What to do
Line by line, write out the material exactly.

# # #

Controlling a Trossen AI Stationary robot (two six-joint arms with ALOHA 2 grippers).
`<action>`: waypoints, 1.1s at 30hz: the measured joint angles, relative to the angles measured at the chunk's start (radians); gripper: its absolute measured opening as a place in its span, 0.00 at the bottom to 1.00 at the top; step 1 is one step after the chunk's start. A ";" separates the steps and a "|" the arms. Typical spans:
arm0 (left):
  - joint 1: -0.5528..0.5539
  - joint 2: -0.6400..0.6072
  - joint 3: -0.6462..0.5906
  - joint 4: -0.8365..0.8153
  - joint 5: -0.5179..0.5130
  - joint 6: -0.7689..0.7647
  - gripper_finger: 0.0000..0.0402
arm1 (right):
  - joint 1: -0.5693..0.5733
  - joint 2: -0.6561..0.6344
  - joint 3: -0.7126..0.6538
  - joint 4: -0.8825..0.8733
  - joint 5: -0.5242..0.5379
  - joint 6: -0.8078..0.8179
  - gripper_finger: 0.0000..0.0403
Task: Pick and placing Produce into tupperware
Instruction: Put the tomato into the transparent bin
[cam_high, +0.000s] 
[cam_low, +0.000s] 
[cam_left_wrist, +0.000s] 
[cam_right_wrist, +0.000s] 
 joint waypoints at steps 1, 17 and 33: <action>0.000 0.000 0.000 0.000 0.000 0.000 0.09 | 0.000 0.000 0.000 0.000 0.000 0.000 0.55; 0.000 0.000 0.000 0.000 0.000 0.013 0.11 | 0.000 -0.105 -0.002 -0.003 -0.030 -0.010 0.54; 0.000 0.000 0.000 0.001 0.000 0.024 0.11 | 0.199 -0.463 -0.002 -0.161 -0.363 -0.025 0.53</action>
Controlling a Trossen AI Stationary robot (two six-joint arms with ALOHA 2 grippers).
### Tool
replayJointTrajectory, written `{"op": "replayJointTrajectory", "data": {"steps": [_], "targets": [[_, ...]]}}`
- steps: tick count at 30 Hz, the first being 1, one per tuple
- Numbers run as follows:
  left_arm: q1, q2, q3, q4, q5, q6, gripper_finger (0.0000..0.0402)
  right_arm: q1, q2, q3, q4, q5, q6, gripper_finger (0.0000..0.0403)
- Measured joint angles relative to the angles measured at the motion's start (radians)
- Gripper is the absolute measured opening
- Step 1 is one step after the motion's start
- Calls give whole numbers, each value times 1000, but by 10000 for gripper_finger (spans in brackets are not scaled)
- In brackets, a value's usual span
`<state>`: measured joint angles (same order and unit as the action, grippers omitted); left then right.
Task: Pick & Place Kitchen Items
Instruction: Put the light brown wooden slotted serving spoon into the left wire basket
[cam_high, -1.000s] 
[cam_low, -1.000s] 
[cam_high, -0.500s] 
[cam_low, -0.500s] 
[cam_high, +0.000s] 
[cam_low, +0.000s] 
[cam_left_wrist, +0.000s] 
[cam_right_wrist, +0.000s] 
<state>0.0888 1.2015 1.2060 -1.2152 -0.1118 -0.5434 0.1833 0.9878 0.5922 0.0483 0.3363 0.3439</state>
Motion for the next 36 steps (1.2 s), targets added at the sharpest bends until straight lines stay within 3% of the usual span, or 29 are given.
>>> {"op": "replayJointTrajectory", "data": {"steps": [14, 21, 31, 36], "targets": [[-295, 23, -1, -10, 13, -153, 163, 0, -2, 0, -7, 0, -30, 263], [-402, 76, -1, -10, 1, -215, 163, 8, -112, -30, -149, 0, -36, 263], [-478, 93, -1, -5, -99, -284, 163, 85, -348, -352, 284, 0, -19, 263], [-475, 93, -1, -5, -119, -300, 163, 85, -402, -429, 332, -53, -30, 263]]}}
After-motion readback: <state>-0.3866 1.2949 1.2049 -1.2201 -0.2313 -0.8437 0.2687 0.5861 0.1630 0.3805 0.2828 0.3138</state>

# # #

Answer for this exercise
Controlling a Trossen AI Stationary robot (two six-joint arms with ALOHA 2 grippers).
`<action>`: waypoints, 1.1s at 30hz: the measured joint angles, relative to the angles measured at the chunk's start (radians); gripper: its absolute measured opening as a place in its span, 0.00 at the bottom to 1.00 at the top; step 1 is one step after the chunk's start. A ";" separates the steps and a "|" the arms. Typical spans:
arm0 (left):
  - joint 1: -0.5528..0.5539
  - joint 2: -0.6400..0.6072
  - joint 3: -0.6462..0.5906
  - joint 4: -0.8365..0.8153
  - joint 5: -0.5179..0.5130
  - joint 6: -0.7689..0.7647
  - gripper_finger: 0.0000..0.0402
arm1 (right):
  - joint 1: -0.5693..0.5733
  - joint 2: -0.6561..0.6344
  - joint 3: -0.7126..0.6538
  - joint 4: -0.8825..0.8733
  - joint 5: -0.5242..0.5379
  - joint 6: -0.8078..0.8179
  - gripper_finger: 0.0000..0.0403
Task: Pick and placing Produce into tupperware
Instruction: Put the tomato into the transparent bin
[cam_high, +0.000s] 
[cam_low, +0.000s] 
[cam_left_wrist, +0.000s] 
[cam_right_wrist, +0.000s] 
 joint waypoints at steps 1, 17 and 33: <action>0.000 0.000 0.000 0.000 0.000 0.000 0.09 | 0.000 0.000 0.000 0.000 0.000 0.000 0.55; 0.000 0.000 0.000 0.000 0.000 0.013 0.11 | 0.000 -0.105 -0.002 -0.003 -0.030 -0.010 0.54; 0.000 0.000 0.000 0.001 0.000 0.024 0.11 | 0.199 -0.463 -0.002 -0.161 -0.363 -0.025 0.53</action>
Controlling a Trossen AI Stationary robot (two six-joint arms with ALOHA 2 grippers).
### Tool
replayJointTrajectory, written `{"op": "replayJointTrajectory", "data": {"steps": [_], "targets": [[_, ...]]}}`
- steps: tick count at 30 Hz, the first being 1, one per tuple
- Numbers run as follows:
  left_arm: q1, q2, q3, q4, q5, q6, gripper_finger (0.0000..0.0402)
  right_arm: q1, q2, q3, q4, q5, q6, gripper_finger (0.0000..0.0403)
- Measured joint angles relative to the angles measured at the motion's start (radians)
- Gripper is the absolute measured opening
- Step 1 is one step after the motion's start
- Calls give whole numbers, each value times 1000, but by 10000 for gripper_finger (spans in brackets are not scaled)
- In brackets, a value's usual span
`<state>`: measured joint angles (same order and unit as the action, grippers omitted); left then right.
Task: Pick & Place Kitchen Items
Instruction: Put the light brown wooden slotted serving spoon into the left wire basket
[cam_high, -1.000s] 
[cam_low, -1.000s] 
[cam_high, -0.500s] 
[cam_low, -0.500s] 
[cam_high, +0.000s] 
[cam_low, +0.000s] 
[cam_left_wrist, +0.000s] 
[cam_right_wrist, +0.000s] 
<state>0.0888 1.2015 1.2060 -1.2152 -0.1118 -0.5434 0.1833 0.9878 0.5922 0.0483 0.3363 0.3439</state>
Motion for the next 36 steps (1.2 s), targets added at the sharpest bends until straight lines stay within 3% of the usual span, or 29 are given.
>>> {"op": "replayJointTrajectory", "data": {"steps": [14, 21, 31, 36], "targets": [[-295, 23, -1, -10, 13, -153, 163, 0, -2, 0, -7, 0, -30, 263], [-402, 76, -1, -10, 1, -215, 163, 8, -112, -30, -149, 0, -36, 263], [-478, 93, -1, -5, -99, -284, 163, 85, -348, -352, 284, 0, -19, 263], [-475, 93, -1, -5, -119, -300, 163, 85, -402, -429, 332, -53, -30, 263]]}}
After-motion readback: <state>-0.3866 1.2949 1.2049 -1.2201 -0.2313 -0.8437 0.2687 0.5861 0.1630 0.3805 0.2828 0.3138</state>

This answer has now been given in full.